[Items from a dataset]
------------------------------------------------

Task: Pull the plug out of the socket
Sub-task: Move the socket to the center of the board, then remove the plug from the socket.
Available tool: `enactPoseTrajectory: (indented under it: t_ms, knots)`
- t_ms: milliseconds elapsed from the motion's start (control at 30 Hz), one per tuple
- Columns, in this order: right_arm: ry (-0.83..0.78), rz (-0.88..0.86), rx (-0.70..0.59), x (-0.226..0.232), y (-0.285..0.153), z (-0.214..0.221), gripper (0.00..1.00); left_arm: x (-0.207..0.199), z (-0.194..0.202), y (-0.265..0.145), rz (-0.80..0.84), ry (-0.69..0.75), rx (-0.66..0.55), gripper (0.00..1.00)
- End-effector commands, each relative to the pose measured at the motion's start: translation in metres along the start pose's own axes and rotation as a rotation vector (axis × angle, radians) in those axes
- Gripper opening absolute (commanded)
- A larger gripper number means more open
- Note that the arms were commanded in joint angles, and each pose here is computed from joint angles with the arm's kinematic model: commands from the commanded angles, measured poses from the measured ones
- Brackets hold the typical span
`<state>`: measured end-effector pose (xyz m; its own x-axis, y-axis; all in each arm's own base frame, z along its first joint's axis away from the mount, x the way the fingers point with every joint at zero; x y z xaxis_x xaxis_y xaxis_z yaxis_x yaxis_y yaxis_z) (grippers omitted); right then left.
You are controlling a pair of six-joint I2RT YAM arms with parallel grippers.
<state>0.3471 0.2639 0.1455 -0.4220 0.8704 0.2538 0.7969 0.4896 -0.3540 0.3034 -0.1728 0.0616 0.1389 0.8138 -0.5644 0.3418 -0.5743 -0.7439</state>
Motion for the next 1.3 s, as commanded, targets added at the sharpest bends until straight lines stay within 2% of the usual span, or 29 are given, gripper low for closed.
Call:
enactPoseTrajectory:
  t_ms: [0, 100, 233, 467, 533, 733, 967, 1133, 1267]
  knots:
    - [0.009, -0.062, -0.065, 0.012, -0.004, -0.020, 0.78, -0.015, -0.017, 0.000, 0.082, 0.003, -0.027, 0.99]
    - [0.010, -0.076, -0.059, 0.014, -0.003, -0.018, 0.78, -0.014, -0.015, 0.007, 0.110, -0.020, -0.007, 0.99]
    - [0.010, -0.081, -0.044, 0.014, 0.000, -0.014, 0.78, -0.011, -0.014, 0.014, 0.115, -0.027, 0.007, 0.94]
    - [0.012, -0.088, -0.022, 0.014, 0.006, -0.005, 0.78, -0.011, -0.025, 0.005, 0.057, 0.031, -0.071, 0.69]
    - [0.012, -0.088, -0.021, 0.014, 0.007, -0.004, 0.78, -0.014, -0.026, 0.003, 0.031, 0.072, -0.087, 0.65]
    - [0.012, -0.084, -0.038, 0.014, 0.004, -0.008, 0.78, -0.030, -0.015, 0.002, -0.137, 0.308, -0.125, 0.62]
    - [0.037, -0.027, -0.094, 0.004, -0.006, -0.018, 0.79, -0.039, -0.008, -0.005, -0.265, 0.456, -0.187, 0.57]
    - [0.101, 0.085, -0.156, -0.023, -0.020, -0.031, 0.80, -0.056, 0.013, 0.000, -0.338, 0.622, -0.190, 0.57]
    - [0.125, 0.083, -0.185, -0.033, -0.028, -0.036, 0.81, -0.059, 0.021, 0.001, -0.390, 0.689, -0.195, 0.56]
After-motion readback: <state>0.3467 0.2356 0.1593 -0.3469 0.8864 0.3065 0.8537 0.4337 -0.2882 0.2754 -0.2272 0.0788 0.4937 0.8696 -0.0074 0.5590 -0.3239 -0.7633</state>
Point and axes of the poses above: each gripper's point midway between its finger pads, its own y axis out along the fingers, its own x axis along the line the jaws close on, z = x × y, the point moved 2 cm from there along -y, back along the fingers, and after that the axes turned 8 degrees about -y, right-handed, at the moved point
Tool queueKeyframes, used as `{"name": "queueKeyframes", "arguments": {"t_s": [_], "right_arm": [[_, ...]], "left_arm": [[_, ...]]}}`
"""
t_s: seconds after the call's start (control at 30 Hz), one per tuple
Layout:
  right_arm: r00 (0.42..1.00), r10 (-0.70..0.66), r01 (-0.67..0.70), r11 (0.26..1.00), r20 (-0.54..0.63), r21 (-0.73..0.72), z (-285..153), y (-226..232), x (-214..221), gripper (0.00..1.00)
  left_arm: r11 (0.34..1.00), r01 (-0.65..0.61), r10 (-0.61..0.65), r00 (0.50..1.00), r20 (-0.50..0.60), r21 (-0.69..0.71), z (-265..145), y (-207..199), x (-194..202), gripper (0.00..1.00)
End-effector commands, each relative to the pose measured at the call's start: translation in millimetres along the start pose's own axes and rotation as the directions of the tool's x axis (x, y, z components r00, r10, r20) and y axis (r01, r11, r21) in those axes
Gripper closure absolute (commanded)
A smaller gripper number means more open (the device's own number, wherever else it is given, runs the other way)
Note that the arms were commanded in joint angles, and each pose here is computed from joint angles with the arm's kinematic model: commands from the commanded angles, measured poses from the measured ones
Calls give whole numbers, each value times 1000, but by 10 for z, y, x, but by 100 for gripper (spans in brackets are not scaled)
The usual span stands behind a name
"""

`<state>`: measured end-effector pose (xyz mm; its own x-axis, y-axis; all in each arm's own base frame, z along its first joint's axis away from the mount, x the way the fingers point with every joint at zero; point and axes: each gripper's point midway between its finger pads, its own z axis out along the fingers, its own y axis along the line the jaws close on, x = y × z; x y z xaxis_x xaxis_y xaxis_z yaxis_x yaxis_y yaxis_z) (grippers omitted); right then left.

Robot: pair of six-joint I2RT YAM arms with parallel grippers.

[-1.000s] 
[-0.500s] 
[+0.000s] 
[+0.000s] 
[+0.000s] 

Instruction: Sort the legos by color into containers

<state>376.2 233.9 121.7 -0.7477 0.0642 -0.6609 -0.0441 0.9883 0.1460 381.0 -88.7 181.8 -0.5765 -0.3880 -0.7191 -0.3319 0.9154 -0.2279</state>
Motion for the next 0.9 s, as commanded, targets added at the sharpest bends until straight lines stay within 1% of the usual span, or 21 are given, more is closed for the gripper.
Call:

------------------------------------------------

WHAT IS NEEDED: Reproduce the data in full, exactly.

WORKED SOLUTION:
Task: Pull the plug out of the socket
Sub-task: Move the socket to the center of the board, then remove the plug from the socket.
Available tool: `enactPoseTrajectory: (indented under it: t_ms, knots)`
- t_ms: milliseconds elapsed from the motion's start (control at 30 Hz), one per tuple
- Columns, in this order: right_arm: ry (-0.83..0.78), rz (-0.88..0.86), rx (-0.70..0.59), x (-0.226..0.232), y (-0.285..0.153), z (-0.214..0.221), gripper (0.00..1.00); left_arm: x (-0.207..0.199), z (-0.194..0.202), y (-0.265..0.145), rz (-0.80..0.84), ry (-0.69..0.75), rx (-0.66..0.55), gripper (0.00..1.00)
- End-effector commands, each relative to the pose measured at the motion's start: translation in metres along the start pose's own axes and rotation as a rotation vector (axis × angle, radians) in those axes
- Gripper opening absolute (commanded)
- A larger gripper number means more open
- Note that the arms were commanded in joint angles, and each pose here is computed from joint angles with the arm's kinematic model: commands from the commanded angles, measured poses from the measured ones
- Brackets hold the typical span
`<state>`: measured end-effector pose (xyz m; its own x-axis, y-axis; all in each arm's own base frame, z along its first joint's axis away from the mount, x the way the fingers point with every joint at zero; x y z xaxis_x xaxis_y xaxis_z yaxis_x yaxis_y yaxis_z) (grippers omitted); right then left.
You are controlling a pair of six-joint I2RT YAM arms with parallel grippers.
<state>0.3471 0.2639 0.1455 -0.4220 0.8704 0.2538 0.7969 0.4896 -0.3540 0.3034 -0.1728 0.0616 0.1389 0.8138 -0.5644 0.3418 -0.5743 -0.7439</state>
Motion for the next 1.3 s, as commanded, targets added at the sharpest bends until straight lines stay within 2% of the usual span, or 29 are given, gripper low for closed.
Call:
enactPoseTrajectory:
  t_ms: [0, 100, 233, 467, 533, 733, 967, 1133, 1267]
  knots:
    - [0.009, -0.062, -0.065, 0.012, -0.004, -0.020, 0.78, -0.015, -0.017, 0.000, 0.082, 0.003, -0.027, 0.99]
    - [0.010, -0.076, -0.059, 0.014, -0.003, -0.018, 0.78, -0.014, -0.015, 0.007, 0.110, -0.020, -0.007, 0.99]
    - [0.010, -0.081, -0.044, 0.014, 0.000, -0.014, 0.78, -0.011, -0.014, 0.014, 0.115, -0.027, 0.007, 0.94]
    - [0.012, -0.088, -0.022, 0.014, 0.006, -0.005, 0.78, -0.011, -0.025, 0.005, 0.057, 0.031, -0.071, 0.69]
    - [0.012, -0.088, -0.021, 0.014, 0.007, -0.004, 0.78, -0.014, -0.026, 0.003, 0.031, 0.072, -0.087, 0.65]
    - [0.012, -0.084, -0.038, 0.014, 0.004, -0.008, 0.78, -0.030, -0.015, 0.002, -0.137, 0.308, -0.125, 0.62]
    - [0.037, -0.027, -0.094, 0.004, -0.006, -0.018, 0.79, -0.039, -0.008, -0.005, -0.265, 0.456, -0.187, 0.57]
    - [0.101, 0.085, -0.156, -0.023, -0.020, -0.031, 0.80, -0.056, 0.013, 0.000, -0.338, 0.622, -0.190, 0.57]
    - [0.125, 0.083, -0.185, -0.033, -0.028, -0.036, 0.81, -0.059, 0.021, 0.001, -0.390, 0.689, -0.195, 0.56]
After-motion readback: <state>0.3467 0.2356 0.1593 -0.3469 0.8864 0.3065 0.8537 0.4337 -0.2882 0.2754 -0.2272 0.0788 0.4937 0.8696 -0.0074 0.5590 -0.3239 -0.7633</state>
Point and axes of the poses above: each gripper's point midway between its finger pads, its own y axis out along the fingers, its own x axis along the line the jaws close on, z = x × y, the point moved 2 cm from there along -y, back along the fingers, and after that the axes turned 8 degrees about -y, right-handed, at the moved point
Tool queueKeyframes, used as `{"name": "queueKeyframes", "arguments": {"t_s": [_], "right_arm": [[_, ...]], "left_arm": [[_, ...]]}}`
"""
t_s: seconds after the call's start (control at 30 Hz), one per tuple
Layout:
  right_arm: r00 (0.42..1.00), r10 (-0.70..0.66), r01 (-0.67..0.70), r11 (0.26..1.00), r20 (-0.54..0.63), r21 (-0.73..0.72), z (-285..153), y (-226..232), x (-214..221), gripper (0.00..1.00)
  left_arm: r11 (0.34..1.00), r01 (-0.65..0.61), r10 (-0.61..0.65), r00 (0.50..1.00), r20 (-0.50..0.60), r21 (-0.69..0.71), z (-265..145), y (-207..199), x (-194..202), gripper (0.00..1.00)
End-effector commands, each relative to the pose measured at the call's start: translation in millimetres along the start pose's own axes and rotation as the directions of the tool's x axis (x, y, z components r00, r10, r20) and y axis (r01, r11, r21) in those axes
Gripper closure absolute (commanded)
A smaller gripper number means more open (the device's own number, wherever else it is given, runs the other way)
Note that the arms were commanded in joint angles, and each pose here is computed from joint angles with the arm's kinematic model: commands from the commanded angles, measured poses from the measured ones
Calls give whole numbers, each value times 1000, but by 10 for z, y, x, but by 100 for gripper (spans in brackets are not scaled)
The usual span stands behind a name
"""

`<state>`: measured end-effector pose (xyz mm; its own x-axis, y-axis; all in each arm's own base frame, z along its first joint's axis away from the mount, x the way the fingers point with every joint at zero; point and axes: each gripper's point midway between its finger pads, its own z axis out along the fingers, its own y axis along the line the jaws close on, x = y × z; x y z xaxis_x xaxis_y xaxis_z yaxis_x yaxis_y yaxis_z) (grippers omitted); right then left.

Robot: pair of six-joint I2RT YAM arms with parallel grippers.

[-1.000s] 
[-0.500s] 
[+0.000s] 
[+0.000s] 
[+0.000s] 

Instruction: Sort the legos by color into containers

<state>376.2 233.9 121.7 -0.7477 0.0642 -0.6609 -0.0441 0.9883 0.1460 381.0 -88.7 181.8 -0.5765 -0.3880 -0.7191 -0.3319 0.9154 -0.2279</state>
Motion for the next 0.9 s, as commanded, targets added at the sharpest bends until straight lines stay within 1% of the usual span, or 21 are given, more is closed for the gripper.
Call:

No part of the answer remains open.